After only appearing in 28 games for the Cavs and averaging nearly half as many points as he did in Boston, he was traded at the deadline to the Lakers. A Lakers team that wasn’t sure what they were playing for, whether their jobs were safe at the end of the season and had no draft picks or incentive to tank.

Here, he was able to recuperate his value as a scorer off the bench. He wasn’t the ‘king of the fourth’ as he was in Boston, but he put together 15.6 points and five assists in 17 games and finished the season playing for a team that eventually underwent drastic roster turnover when LeBron announced he was bringing his talents to the Lakers.

The Nuggets signed Isaiah to a low-risk, high-reward minimum contract, which meant there wouldn’t be much downside if he never touched the court this year. His best-case scenario is if he can come back from this hip injury and play fifty games or more.

But the initial question still stands: what Isaiah Thomas will the Nuggets be getting?

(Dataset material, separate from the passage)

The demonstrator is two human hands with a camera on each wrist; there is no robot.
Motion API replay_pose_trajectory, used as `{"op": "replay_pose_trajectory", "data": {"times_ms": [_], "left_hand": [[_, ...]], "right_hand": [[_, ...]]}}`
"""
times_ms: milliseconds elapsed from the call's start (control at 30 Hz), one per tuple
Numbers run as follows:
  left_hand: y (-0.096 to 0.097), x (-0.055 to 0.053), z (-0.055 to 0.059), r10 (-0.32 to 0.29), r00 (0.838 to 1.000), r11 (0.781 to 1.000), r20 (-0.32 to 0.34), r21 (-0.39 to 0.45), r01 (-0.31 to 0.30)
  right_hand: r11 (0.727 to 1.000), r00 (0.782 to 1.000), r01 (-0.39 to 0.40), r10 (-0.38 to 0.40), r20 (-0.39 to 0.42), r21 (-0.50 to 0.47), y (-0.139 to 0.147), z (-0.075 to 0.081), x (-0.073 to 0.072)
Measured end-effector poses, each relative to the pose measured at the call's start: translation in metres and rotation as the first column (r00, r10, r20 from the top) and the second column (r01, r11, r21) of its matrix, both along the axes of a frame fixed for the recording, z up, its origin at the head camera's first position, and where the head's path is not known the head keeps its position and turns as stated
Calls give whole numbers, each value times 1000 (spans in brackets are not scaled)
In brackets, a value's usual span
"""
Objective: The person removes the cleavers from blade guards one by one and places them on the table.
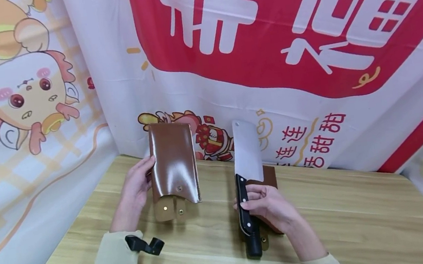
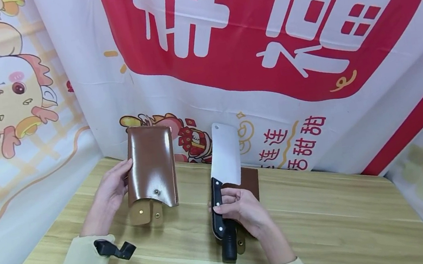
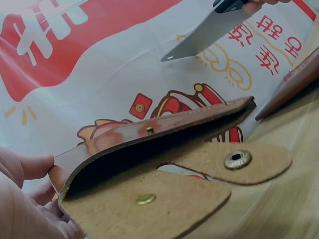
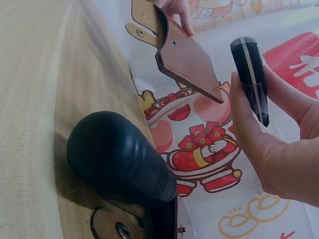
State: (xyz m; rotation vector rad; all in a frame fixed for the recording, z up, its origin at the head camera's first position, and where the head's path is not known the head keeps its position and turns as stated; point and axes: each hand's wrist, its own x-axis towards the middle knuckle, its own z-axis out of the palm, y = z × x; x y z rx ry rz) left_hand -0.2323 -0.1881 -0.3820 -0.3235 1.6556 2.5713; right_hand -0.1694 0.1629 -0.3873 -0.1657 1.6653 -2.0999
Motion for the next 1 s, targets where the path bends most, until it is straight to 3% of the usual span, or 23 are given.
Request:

If the Lakers version of Isaiah is on the court, the Nuggets will have a reliable scorer off the bench when he is healthy. The Nuggets ranked 25th in the league in bench points a game last season per hoopsstats.com and this season are ranked exactly the same at 25th.

But if it’s the Cleveland Isaiah, there might be a better argument for Monte Morris as the point guard off the bench. In a Cavs jersey, he shot just over 25% from three-point range and couldn’t find his rhythm alongside a ball-dominant player in Lebron.

Hopefully, that won’t be an issue next to the Nuggets star, Nikola Jokic. While still ball-dominant, he carved a spot for himself in the league as the nifty passer who can find guards cutting all around him.

There are common wrinkles in a Jokic handoff. While the best passing center in the league can do almost anything at the top of the key, he excels with these kinds of plays:

Here Jamal Murray is able to find enough space behind the three-point arc after his defender falls a step behind. What made his defender unsure of where to go is the range of cuts players can go around Jokic.

And in this play, it is Jokic with a dribble hand-off to the cutting Gary Harris who can immediately curl and have a completely wide-open lane to attack.

It’s not unreasonable to think Isaiah could cut just as other guards on the roster do. If any NBA-caliber guard is able to get wide open threes and layups off a Jokic pass they would be hard pressed to not be efficient.

He may have traditionally only scored in isolation, per NBA.com/stats, Thomas, in his final Boston season, dribbled the ball seven or more times a quarter of all his possessions. For reference, Jamal Murray only dribbles this much on 15% of his possessions.

Comparing him again with Murray, Thomas only shot what the NBA refers to as a “wide open” shot (with a defender six feet or further away) 12% of the time. Murray had over a third of his shots be “wide open”. Thomas may be getting some of the most open layups and catch-and-shoot threes of his career next to Jokic. Maybe even his life.

A line-up of Thomas, Murray, Harris, Millsap, and Jokic would be a nightmare for other teams to defend if they all cut off the ball surrounding a Jokic post-up.

What's even more exciting is that if Thomas can still finish some isolations, as he has done, those plays won't have to be the focus of his offense, it can strictly be a late-clock shot where he can bail out the offense.

If (big if) Isaiah can stay healthy, he can flourish in the Nuggets passing system. He may not be the ‘king of the fourth’ he made himself known for in Boston, but he might not have to be. What’s promising is that if Jokic is throwing the passes, he won’t be an awkward ‘pizza guy’, because he’ll be too busy cutting.